- Theatrical release poster
- Directed by: Dave Moody
- Screenplay by: Rusty Whitener
- Based on: The novel "A Season of Miracles"
- Produced by: Dave Moody Josh Moody
- Starring: John Schneider Grayson Russell Nancy Stafford Andrew Wilson Williams
- Cinematography: Josh Moody
- Music by: Dave Moody
- Production company: Elevating Entertainment Motion Pictures
- Distributed by: Gaiam Vivendi Entertainment
- Release dates: July 13, 2013 (Gideon Film Festival); October 1, 2013;
- Running time: 80 minutes
- Country: United States

= Season of Miracles =

2013 film directed by Dave Moody

Season of Miracles is a 2013 American Christian-themed drama film directed by Dave Moody and starring John Schneider, Grayson Russell, Andrew Williams, and Nancy Stafford. Based on writer Rusty Whitener's award-winning novel A Season of Miracles, the story is set in Alabama during the 1970s and follows a group of twelve-year-olds and their championship little league baseball season.
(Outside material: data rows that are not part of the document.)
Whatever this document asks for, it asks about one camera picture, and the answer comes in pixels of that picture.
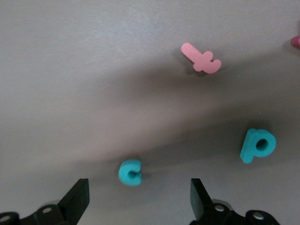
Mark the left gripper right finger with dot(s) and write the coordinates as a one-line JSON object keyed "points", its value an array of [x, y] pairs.
{"points": [[201, 206]]}

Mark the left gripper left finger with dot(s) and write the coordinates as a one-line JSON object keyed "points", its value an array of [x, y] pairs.
{"points": [[75, 201]]}

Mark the teal foam letter c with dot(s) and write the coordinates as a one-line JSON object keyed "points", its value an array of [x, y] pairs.
{"points": [[124, 173]]}

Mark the teal foam letter p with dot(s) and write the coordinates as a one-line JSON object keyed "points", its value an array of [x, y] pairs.
{"points": [[248, 150]]}

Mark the dark red foam letter k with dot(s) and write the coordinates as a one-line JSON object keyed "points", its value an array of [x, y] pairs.
{"points": [[295, 42]]}

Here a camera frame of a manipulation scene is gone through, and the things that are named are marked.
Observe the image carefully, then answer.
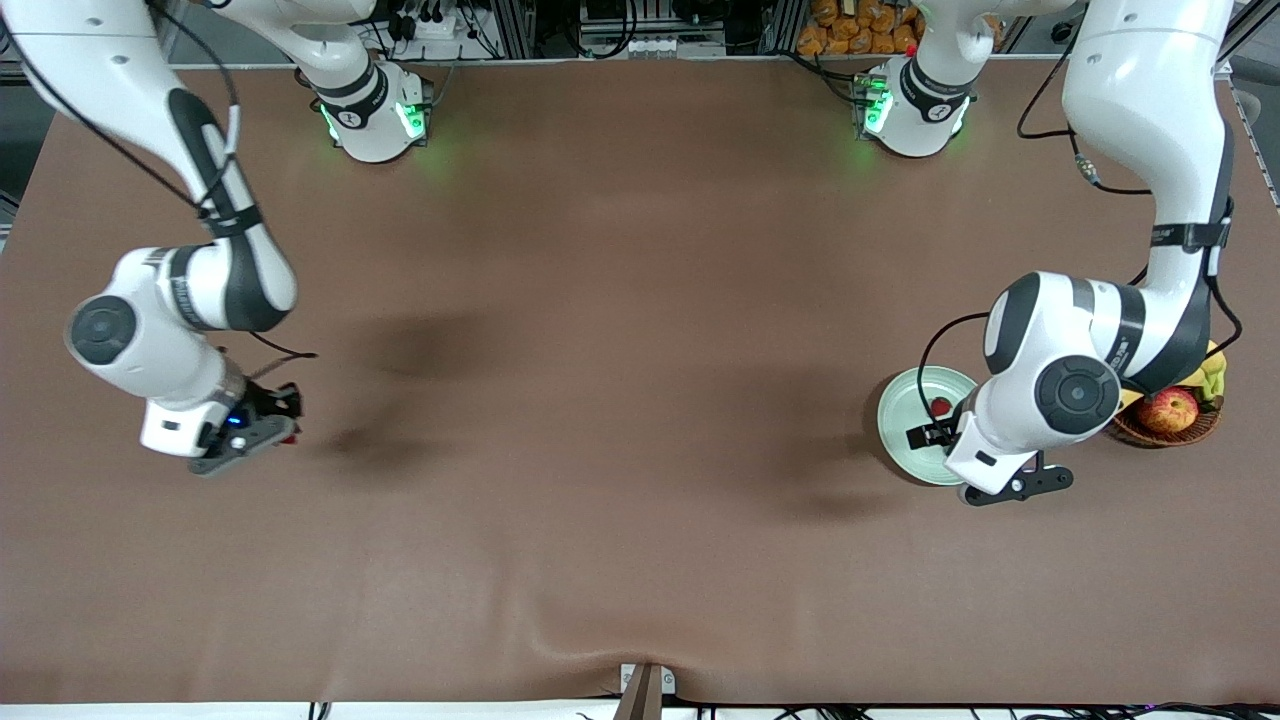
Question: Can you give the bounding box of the brown wicker basket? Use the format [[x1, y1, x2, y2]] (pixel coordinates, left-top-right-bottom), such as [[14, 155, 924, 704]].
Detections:
[[1108, 395, 1223, 448]]

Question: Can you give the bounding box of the metal bracket with brown post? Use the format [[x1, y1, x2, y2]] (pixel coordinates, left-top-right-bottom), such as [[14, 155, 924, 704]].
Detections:
[[612, 662, 677, 720]]

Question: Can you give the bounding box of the orange snack bag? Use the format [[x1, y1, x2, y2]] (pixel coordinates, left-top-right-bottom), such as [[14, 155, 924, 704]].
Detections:
[[797, 0, 923, 56]]

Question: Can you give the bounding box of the red apple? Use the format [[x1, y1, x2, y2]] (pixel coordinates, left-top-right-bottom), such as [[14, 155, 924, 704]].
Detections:
[[1135, 387, 1199, 434]]

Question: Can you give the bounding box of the white power strip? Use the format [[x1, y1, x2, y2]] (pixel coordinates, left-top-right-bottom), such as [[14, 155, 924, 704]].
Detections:
[[385, 8, 471, 43]]

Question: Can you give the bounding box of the aluminium frame post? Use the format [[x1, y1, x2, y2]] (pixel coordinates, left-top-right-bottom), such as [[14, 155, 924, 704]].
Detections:
[[765, 0, 806, 56], [497, 0, 538, 59]]

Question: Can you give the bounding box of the brown tablecloth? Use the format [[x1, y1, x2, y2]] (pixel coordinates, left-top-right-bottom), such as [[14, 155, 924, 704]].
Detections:
[[0, 55, 1280, 706]]

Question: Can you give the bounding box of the white terminal strip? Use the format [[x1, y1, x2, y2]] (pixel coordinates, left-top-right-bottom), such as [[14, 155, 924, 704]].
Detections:
[[625, 38, 726, 59]]

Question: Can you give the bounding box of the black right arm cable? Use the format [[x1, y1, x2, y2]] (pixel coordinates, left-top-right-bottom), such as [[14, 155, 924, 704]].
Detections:
[[0, 0, 319, 381]]

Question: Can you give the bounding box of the light green round plate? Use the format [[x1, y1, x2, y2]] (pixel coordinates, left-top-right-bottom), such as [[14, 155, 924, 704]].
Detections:
[[877, 365, 986, 488]]

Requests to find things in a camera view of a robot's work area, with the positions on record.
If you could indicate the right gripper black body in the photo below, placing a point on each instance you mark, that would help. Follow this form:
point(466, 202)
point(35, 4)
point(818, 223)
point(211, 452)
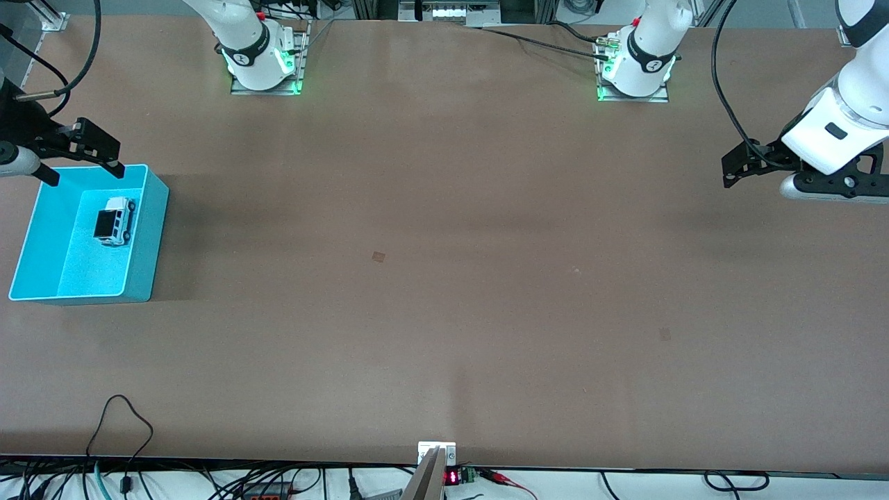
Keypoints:
point(26, 127)

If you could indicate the white jeep toy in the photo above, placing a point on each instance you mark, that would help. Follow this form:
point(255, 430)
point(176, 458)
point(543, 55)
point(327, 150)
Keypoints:
point(114, 221)

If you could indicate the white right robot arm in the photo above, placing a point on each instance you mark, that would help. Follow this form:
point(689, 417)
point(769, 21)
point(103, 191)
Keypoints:
point(250, 48)

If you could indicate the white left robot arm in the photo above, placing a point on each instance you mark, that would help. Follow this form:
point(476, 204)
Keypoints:
point(646, 62)

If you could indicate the turquoise plastic bin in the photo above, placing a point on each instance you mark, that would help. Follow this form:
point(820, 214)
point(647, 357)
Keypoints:
point(90, 278)

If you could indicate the white control box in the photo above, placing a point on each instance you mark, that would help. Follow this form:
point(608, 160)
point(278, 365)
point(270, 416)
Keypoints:
point(451, 10)

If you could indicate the black power strip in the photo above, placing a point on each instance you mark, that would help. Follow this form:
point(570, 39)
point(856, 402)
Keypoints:
point(267, 493)

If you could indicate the green terminal block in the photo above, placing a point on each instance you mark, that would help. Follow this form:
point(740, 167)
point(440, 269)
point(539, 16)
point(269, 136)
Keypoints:
point(469, 474)

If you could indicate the red digit display module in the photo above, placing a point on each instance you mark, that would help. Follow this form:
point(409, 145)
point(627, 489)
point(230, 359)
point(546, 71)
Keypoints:
point(451, 477)

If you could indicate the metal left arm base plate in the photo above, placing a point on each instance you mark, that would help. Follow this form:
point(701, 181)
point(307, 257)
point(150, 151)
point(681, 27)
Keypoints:
point(660, 96)

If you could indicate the aluminium frame corner bracket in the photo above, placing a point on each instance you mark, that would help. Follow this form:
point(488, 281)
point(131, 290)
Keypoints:
point(50, 17)

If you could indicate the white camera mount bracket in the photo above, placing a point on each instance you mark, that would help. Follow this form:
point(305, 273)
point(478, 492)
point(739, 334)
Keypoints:
point(448, 451)

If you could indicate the grey camera mount bar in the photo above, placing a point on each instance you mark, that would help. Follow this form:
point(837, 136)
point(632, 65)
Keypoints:
point(425, 482)
The film is the third feature-length movie produced by Elevating Entertainment Motion Pictures in Nashville, TN and is distributed in the US by Gaiam Vivendi Entertainment.

==Plot==
Season of Miracles chronicles the Robins, an underdog Little League team through their 1974 season with newcomer and autistic baseball savant, Rafer (Grayson Russell). Team leader Zack (Andrew Williams) takes Rafer under his wing despite taunting from their rivals, the Hawks. Their Coach (John Schneider), manager Rebecca (Sydney Morgan Layne), and the rest of the Robins encourage Rafer as the team rises towards an unlikely championship season.

Season of Miracles is a life-inspiring story about sportsmanship, friendship, and courage in the face of adversity.

==Cast==
- John Schneider as Coach
- Grayson Russell as Rafer
- Andrew Wilson Williams as Zach
- Nancy Stafford as Nurse Barbara
- Sydney Morgan Layne as Rebecca
- Jacob Armstrong as The Pastor
- Jake Studebaker as Little Richard

==Reception==
Season of Miracles has been praised by family-oriented critics and others for its positive, inspirational message. Edwin L. Carpenter, reviewing the film for the Dove Foundation, writes:
"Season of Miracles hits a home run and grandly shows that miracles can still happen. John Schneider is terrific as the coach of the team, and he encourages the boys that, if they show heart, anything is possible. This movie inspires the viewer to believe!"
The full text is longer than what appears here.